In December 2025, the Central Board of Directors (BoD) of Reserve Bank of India (RBI) granted its approval for a risk-based deposit insurance framework for banks, transitioning from the existing premium charged to banks under the Deposit Insurance and Credit Guarantee Corporation (DICGC) scheme.
- The decision was taken at the 620th meeting of Central BoD of RBI, chaired by Sanjay Malhotra, Governor of RBI, held in Hyderabad, Telangana.
- What? Approval for Risk-based Deposit Insurance Framework for banks
- Approved by: CBoDs of RBI
- Where? 620th meeting of CBoDs of RBI
- Chaired by: RBI Governor Sanjay Malhotra
- Implemented by: DICGC
- Current Premium Model: Flat-rate premium basis (since 1962)
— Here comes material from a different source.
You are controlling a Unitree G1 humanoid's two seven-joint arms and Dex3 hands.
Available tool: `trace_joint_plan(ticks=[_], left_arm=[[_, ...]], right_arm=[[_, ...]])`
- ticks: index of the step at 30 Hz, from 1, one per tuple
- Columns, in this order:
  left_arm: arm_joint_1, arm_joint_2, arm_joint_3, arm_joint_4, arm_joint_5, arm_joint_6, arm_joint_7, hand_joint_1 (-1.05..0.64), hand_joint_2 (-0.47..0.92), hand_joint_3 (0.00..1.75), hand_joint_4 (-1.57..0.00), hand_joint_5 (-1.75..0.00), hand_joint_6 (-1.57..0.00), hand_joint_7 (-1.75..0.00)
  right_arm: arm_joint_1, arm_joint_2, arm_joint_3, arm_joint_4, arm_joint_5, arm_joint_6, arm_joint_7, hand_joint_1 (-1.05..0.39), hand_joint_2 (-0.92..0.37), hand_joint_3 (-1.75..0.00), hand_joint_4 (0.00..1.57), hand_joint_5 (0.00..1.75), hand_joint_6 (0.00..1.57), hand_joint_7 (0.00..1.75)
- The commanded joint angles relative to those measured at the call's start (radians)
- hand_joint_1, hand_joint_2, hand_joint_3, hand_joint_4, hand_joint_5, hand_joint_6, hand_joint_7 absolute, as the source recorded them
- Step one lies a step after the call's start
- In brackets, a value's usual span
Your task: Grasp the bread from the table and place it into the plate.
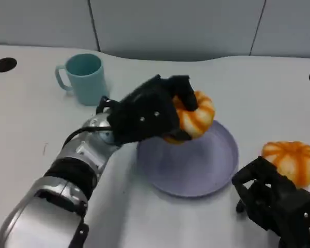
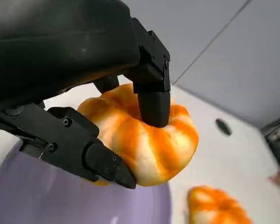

- Under Which Act? DICGC Act, 1961
- Flat-rate Premium: 12 paise for every Rs 100 of assessable deposits
Key Details
Existing Structure: DIGC, established under the DICGC Act, 1961, has been operating the flat-rate premium-based deposit insurance scheme since 1962 i.e. currently, banks pay a premium of 12 paise for every Rs 100 of assessable deposits.
Key Change: The newly approved framework will replace the existing flat-rate premium followed by the banks with a risk-based structure which will enable banks with stronger capital adequacy, better asset quality to pay lower premia.
Other Key Highlights of Meeting:
Key Attendees: Apart from RBI Governor, the meeting was attended by Deputy Governors of RBI: T. Rabi Sankar, Swaminathan J., Poonam Gupta, Shirish Chandra Murmu.
- Also, others directors of Central Board that included Nagaraju Maddirala, Secretary of Department of Financial Services (DoFS), Ministry of Finance (MoF); Satish K. Marathe; Revathy Iyer; Pankaj Ramanbhai Ptel and Ravindra H. Dholakia.
Other Key Decisions: The CBoDs also reviewed the activities of select Central Office Departments and the draft Report on Trend and Progress of Banking in India, 2024-25.